Otelinizi döngüsel tasarlayarak yenilemeyi düşünün bir de!

İçinde barındırdığı alt sektörlerle beraber Türkiye’nin lokomotif sektörlerinden biri olan turizmde mimari yapılar otellerin renovasyon süreçlerinde, ekolojik bilinci teşvik ederek ve destekleyerek ekonomiye katkı sağlamak, enerjiyi daha verimli kullanmak ve doğayı koruyarak yarınlara yaşanabilir bir dünya bırakmak önceliğimiz olmalıdır. Küresel olarak iklim değişikliği, nüfus artışı ve sınırlı kaynakların neden olduğu baskılarla karşılaşıyoruz. Döngüsel Tasarım, gezegenimizin sınırlarını aşmamamızı sağlayacak şekilde yaşam tarzımızı dönüştürmeyi hedefleyen, daha büyük, bütünsel bir konsept olan döngüsel ekonominin bir parçasıdır. Amacı etkin süreçler, atık koruma, yeniden kullanım, tamir, yeniden üretim, geri dönüşüm ve ileri dönüşüm yoluyla daha az kaynak kullanımdır. Malzeme döngülerine odaklanmak ve yenilenebilir kaynaklardan elde edilen enerjiyi kullanmak öncelik olmalıdır. Renovasyonda “odak” noktası olarak Döngüsel Tasarım, projeye olduğu kadar tesise de değer katacak, fark ortaya koyacaktır. “Şık, modern otel” tasarımına bu anlayışı eklediğinizde işin sonunda yüksek sınıf tasarım, modern şaşkınlığa dönüşür.

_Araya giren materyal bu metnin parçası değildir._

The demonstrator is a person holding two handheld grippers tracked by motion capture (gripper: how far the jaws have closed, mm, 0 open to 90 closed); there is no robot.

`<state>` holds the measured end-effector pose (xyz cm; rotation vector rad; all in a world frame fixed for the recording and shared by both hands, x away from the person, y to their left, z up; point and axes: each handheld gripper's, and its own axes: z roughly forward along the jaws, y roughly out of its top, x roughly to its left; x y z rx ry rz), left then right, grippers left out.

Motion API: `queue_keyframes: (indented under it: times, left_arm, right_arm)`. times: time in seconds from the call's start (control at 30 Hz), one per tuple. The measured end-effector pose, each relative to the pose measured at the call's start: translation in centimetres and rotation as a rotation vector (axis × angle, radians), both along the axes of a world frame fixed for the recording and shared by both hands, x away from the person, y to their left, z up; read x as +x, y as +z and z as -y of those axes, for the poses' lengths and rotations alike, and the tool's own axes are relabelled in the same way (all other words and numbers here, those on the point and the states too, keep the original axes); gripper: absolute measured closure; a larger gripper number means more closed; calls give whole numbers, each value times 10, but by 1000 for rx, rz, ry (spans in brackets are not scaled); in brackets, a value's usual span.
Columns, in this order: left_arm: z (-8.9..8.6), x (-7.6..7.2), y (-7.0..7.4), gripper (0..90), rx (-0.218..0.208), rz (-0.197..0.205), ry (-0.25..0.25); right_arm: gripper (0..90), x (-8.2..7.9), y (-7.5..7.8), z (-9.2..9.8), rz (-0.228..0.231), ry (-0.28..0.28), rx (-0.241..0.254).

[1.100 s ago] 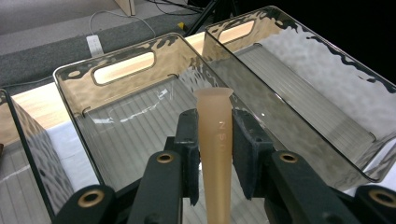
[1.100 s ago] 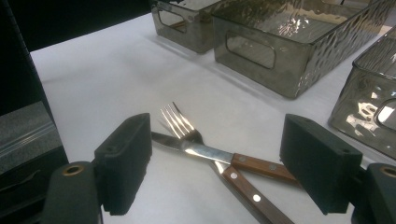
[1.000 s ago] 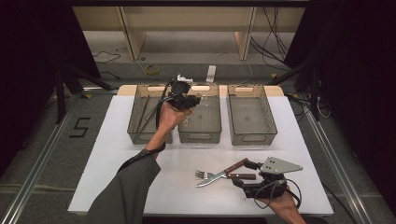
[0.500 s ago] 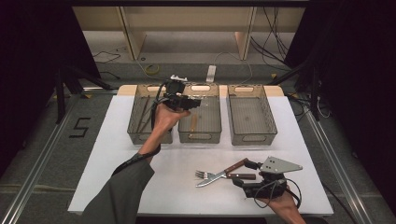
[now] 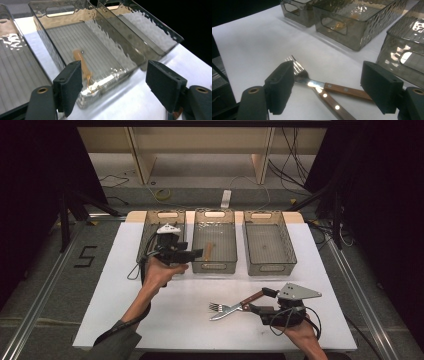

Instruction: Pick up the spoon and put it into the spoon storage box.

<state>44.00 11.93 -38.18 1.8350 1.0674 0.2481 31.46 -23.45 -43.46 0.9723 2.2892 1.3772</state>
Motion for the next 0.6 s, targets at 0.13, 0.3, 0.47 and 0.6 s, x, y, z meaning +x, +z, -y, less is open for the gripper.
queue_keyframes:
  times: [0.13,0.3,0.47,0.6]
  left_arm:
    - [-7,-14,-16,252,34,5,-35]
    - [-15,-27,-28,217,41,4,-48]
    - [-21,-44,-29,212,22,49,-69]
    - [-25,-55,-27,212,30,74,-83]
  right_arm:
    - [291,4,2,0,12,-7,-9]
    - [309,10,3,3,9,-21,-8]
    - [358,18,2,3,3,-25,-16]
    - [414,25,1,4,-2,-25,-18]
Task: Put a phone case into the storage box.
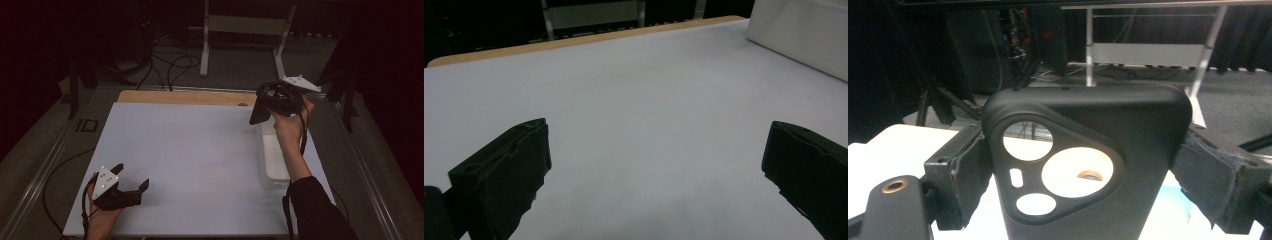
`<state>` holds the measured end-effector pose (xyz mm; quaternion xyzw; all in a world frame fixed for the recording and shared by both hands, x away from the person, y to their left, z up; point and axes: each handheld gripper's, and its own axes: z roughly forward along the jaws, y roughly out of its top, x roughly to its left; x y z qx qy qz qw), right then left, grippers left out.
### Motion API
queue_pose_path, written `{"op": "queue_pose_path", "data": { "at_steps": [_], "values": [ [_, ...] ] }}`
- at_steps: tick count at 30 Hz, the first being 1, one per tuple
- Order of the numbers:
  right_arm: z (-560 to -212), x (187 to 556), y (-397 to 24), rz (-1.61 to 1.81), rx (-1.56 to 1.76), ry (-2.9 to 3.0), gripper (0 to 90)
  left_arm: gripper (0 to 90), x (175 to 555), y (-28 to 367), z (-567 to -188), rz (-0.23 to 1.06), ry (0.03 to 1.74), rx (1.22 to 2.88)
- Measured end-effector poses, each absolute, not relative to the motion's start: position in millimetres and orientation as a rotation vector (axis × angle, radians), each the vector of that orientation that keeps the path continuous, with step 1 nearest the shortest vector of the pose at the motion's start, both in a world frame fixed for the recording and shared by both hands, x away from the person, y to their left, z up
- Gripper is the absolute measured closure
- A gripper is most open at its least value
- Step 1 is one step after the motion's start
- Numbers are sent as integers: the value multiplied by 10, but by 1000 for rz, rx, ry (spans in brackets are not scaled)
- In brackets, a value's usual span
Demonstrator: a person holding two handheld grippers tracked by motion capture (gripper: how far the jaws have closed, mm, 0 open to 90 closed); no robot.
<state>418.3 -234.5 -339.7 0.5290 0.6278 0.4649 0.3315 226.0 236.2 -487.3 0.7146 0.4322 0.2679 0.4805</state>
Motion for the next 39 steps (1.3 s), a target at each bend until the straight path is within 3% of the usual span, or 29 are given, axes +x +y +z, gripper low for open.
{"op": "queue_pose_path", "data": {
  "at_steps": [20, 39],
  "values": [
    [-3536, 4338, -2552, 1062, 1448, 1575, 136, 0, 2242, 2366, -4867, 662, 1057, 1733],
    [-3956, 4504, -2579, 961, 1543, 1569, 132, 0, 2232, 2369, -4872, 655, 1055, 1735]
  ]
}}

“İç mekan düzenlemelerinde renk, doku, aydınlatmaya dikkat edilmeli”

Mekanda renk, ışık kullanımının insan psikolojisi ve hatta fizyolojisi üzerinde, tasarıma bağlı, olumlu ya da olumsuz etki eden bir faktördür tasarım. İç mekan düzenlemelerinde, mobilyaların tasarlanmasında, renkler, biçimler, dokular ve aydınlatma gibi unsurlar sayesinde çok farklı atmosferler yaratılabilir. Tasarlanan her bir atmosferin ve mobilyanın o yaşam alanında eylem yapan insanlar üzerindeki psikolojik etkileri de farklıdır. Renklerin mekanlara ve insana yansıması ayrıca bir konu başlığı olarak önemlidir. Aynı rengin koyu tonları bir mekanda sıkıcı ve iç karartıcı bir etki uyandırabilir. Kullanım yeri dikkate alınmalıdır. Canlı ve sıcak renkler “hızlı yemek” – fastfood gibi hareketin yoğun olduğu mekanlarda kullanılırken; daha dingin, sakin mekanlarda rahatsız edici bir etki bırakabilir. Tasarlanan her atmosferin ve mobilyaların, o yaşam alanında eylem yapan insanlar üzerindeki psikolojik etkileri, mekânlara göre insanların hissettikleri duygular ve dereceleri de farklıdır.

Yenilik cesaret ister!

Dünyada genel olarak bir dönüşüm var. İnsanların yaşam biçimleri, kullanım alışkanlıkları hızla değişirken, hitap edilen kullanıcı için tasarım kriterleri de bu değişime ayak uydurmalıdır. Ana giriş, lobi çok ağır mobilyalar yerine, alanlar çok amaçlı kullanıma uygun tasarlanmalı, yalın minimal anlayış kalite ve konfordan ödün vermeden ön planda tutulmalıdır. Aynı otelde beş yıldır konaklayan müşterilere, aynılıktan kurtulan, değişim ve dönüşüme açık, eski mobilyaların geri dönüşüm ve ileri dönüşümü ile yapılan tasarımlar, hareket esnekliği olan objeler, aksesuarlar ile farklılık ve yenilik hissini uyandıracaktır. Yenilik cesaret ister! Bu çaba için çok büyük bir bütçe ayırmaya gerek  yok. Bununla birlikte göstermelik değil, fonksiyonelliği olan teknoloji kullanılmalı. Mesela misafirlerin online olarak kendi başlarına yapabilecekleri şekilde teknolojik bir alt yapı ile kurgulanabilir. Otelde ilham veren, duvardaki bir sanat eserini cep telefonunuzdan satın almanız bile mümkün. Odalarda, tüm ihtiyaçlarınızı telefonunuzu kullanarak, teknoloji yardımıyla televizyondan halledebilir, ama bunu yaparken IT kablolaması metrajını azaltabilirsiniz. Havalandırma sisteminde en son teknolojiyi kullanarak katlarda gerekecek alanları minimize edilebilir. Mekanlar çok amaçlı kullanılarak yer tasarrufu sağlanabilir. Yüksek arsa fiyatları sebebiyle akıllı tasarım ile metrekareler azaltılarak, alanlar verimli kullanılabilir. Sonsuz yaratıcılıkta hiçbir şeyin çözümü tek değildir. İhtiyaçları, öncelikleri iyi belirleyip, yaratıcı bir entegre tasarım ekibiyle renovasyonda fark yaratabilir, değer katabilirsiniz.”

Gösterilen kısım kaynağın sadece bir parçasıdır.